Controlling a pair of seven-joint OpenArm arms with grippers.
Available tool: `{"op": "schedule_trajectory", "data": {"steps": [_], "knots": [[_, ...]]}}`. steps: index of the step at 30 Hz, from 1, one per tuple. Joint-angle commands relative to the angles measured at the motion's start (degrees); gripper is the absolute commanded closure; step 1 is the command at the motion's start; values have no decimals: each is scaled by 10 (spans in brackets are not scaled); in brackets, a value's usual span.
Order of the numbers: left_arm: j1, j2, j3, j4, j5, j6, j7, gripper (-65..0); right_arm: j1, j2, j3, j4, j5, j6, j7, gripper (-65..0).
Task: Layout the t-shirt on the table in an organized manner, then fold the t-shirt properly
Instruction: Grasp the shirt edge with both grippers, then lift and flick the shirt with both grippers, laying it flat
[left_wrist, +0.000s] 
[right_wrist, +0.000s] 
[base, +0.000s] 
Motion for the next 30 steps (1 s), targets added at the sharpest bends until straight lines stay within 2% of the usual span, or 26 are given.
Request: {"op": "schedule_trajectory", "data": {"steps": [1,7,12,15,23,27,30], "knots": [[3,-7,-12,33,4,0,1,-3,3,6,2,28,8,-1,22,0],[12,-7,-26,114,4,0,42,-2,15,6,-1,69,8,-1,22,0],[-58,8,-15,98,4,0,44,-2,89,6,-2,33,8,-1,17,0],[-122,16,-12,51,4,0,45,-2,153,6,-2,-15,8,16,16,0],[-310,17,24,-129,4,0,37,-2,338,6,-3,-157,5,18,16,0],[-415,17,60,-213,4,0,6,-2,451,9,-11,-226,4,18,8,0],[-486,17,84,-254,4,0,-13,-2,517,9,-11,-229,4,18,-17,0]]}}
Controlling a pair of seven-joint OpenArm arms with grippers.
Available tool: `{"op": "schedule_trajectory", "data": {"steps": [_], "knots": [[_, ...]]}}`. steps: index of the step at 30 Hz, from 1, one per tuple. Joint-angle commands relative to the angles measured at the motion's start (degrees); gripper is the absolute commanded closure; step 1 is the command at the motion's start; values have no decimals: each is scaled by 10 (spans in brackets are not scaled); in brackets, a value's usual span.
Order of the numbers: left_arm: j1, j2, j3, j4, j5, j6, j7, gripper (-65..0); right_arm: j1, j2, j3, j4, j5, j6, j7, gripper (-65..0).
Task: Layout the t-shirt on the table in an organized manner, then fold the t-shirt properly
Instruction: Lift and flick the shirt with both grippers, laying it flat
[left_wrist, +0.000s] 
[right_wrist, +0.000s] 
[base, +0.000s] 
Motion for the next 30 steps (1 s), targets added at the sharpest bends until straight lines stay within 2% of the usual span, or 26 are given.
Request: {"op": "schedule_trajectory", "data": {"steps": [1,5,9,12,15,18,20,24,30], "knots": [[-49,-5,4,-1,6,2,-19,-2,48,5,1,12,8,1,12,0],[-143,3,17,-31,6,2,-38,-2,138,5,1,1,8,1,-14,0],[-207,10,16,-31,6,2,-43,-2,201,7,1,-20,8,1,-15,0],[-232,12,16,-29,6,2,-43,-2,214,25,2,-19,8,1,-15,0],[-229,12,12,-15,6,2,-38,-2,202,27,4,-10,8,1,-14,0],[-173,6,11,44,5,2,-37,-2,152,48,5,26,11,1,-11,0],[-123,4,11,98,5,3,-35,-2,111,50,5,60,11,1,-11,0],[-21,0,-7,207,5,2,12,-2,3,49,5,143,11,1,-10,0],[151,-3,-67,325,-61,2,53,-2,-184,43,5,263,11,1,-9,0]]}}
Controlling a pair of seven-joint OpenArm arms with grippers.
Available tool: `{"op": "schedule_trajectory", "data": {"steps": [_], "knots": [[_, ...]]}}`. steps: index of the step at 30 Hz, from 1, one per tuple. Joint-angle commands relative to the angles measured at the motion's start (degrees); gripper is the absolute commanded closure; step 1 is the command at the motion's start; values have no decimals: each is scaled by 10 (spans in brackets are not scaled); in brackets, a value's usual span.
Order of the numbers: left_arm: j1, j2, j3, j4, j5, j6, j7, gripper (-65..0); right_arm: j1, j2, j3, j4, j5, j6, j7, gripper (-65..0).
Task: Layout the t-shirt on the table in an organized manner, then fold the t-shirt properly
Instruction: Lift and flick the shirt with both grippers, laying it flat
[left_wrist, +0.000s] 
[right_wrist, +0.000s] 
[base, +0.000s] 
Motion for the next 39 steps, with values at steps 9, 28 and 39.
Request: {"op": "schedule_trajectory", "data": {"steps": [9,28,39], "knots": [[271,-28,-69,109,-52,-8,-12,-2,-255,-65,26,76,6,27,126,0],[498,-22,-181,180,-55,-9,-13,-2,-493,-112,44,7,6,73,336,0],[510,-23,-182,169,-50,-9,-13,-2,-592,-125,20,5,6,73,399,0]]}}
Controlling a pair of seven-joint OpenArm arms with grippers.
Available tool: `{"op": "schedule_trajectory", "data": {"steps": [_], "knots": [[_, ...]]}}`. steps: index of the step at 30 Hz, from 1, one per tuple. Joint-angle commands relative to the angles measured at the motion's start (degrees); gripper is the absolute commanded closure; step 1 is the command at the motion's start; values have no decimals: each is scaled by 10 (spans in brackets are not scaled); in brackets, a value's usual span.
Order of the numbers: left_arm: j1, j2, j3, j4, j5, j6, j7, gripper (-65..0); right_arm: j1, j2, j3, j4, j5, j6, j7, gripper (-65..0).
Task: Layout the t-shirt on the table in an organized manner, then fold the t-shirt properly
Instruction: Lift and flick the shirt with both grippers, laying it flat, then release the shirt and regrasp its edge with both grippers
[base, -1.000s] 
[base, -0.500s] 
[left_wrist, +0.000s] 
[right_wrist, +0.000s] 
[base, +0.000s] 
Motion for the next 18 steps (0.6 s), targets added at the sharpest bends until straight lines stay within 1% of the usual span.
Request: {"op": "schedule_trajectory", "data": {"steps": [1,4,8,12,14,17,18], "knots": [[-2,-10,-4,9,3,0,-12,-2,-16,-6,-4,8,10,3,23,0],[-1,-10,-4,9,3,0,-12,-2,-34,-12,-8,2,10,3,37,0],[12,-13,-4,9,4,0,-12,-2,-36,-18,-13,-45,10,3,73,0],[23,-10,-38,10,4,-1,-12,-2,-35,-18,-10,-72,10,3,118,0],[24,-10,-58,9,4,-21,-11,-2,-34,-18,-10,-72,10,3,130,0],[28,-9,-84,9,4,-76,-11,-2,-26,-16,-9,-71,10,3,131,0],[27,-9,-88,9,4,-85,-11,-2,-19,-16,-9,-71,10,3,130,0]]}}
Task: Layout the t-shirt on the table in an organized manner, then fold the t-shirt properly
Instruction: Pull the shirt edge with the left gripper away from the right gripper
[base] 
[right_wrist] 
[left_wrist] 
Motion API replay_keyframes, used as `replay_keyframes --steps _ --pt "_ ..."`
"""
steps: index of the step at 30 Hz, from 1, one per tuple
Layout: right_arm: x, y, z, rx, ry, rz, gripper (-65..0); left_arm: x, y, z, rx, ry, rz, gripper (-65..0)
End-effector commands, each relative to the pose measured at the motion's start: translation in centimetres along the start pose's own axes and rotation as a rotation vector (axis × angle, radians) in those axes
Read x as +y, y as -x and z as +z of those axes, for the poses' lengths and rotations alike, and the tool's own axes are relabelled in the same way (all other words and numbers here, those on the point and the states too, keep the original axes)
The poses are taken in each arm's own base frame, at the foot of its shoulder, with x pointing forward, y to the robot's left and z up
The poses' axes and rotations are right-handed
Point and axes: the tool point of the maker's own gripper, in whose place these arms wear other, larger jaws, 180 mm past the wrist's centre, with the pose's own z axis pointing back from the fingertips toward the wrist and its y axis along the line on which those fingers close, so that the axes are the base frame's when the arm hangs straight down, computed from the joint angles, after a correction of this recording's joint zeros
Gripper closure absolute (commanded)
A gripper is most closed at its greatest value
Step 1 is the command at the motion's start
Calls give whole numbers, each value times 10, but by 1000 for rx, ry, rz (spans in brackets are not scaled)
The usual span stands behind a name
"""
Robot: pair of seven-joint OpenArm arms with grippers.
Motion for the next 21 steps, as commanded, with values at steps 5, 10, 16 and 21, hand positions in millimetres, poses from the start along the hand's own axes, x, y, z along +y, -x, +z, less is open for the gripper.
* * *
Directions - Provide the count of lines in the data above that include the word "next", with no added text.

Exercise solution - 5